Decker once more closed his eyes and turned on what he liked to call his DVR. This was one of the positives of being what he was. The frames flew past his eyes so fast it was hard to see, but he could still see everything in there. He came out the other end of this mental exercise with not a single hit.

He opened his eyes and shook his head. “Never heard of him. You?”

“No. And again, that’s just what he told us.
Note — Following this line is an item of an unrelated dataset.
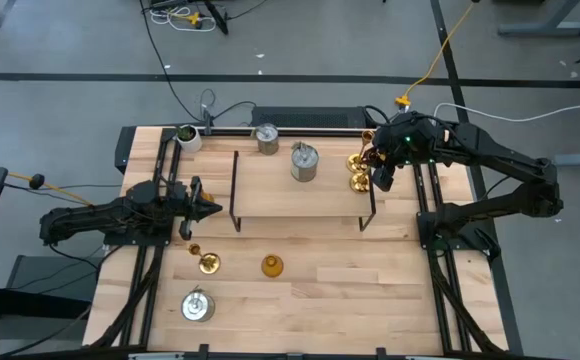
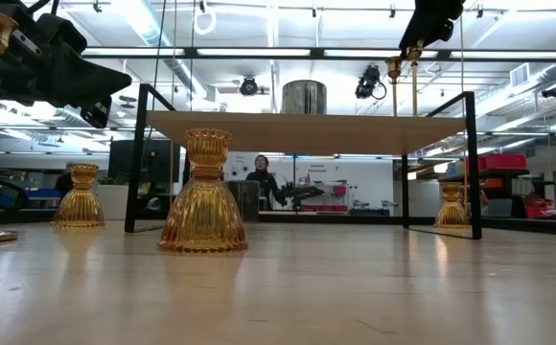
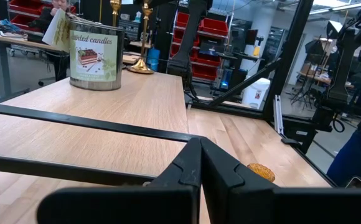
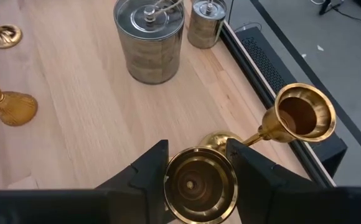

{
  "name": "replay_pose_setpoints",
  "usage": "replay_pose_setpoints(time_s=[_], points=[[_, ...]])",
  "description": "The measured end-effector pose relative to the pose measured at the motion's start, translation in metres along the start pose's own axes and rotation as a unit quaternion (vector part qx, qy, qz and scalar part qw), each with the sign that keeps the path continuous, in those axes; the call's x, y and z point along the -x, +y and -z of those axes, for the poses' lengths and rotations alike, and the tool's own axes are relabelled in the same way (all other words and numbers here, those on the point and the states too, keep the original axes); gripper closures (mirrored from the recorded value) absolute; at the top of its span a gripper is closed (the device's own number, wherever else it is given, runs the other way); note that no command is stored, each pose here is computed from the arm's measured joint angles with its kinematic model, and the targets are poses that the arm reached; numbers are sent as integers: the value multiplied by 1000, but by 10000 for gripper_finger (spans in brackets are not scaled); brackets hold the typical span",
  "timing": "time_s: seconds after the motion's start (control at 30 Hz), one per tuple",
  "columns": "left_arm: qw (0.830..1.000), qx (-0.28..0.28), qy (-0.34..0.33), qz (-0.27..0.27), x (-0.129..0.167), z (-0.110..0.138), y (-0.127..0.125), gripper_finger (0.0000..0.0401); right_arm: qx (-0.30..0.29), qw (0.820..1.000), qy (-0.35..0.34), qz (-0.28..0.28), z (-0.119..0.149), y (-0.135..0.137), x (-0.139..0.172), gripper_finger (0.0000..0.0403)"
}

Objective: Pick & Place candle stick holders
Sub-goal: Put the right candle holder on the shelf aligned with the other candle holder, then put the top glass candle holder on the shelf

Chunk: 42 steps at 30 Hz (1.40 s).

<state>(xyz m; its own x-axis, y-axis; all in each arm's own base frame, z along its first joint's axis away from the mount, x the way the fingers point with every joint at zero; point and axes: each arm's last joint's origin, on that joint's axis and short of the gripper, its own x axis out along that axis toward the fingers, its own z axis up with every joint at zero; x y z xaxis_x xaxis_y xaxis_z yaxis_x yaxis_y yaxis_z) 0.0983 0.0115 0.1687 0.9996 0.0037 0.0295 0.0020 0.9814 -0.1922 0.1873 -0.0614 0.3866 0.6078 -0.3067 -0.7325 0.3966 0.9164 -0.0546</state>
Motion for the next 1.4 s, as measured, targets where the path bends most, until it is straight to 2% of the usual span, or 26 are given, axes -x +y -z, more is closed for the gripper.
replay_pose_setpoints(time_s=[0.47, 0.63, 0.87, 1.0, 1.4], points=[[1000, 0, 0, 0, 0, 0, 0, 394, 0, 1000, -2, -1, -1, 0, 0, 225], [1000, 0, 0, 0, 0, 0, 0, 394, -1, 1000, -4, -24, -1, 1, 0, 224], [1000, 0, 0, 0, 0, 0, 0, 394, 0, 1000, -7, -26, -2, 2, 0, 218], [1000, 0, 0, 0, 0, 0, 0, 394, 0, 1000, -6, -26, -1, 1, 0, 193], [1000, 0, 0, 0, 0, 0, 0, 394, 3, 1000, -13, -28, 1, 1, 6, 80]])
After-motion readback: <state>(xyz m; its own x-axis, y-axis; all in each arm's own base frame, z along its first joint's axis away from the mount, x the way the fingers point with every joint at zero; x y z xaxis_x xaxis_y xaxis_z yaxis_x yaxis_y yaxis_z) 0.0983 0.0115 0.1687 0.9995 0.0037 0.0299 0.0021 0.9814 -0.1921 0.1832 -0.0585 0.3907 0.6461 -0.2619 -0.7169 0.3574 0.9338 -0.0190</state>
It might not be his real name.”

“No ID, then?”

“No, nothing. Empty pockets. I believe he’s homeless.”

“Run his prints?”

“As we speak. No hits yet.”

“How’d you get onto him?”

“That was the easy part. He walked into the precinct at two o’clock this morning and turned himself in. Easiest collar we’ve ever made. I’ve just come from interviewing him.”

Decker shot her a penetrating look. “After nearly sixteen months the guy walks in and cops to a triple homicide?”

“I know. Certainly doesn’t happen every day.”

“Motive?”

She looked uncomfortable. “I just came here to give you a courtesy heads-up, Amos. It’s an ongoing police investigation. You know the drill.”

He leaned forward, nearly clearing the width of the table. In a level voice as though he were staring at her across the distance of their slung-together desks back at the police station he said, “Motive?”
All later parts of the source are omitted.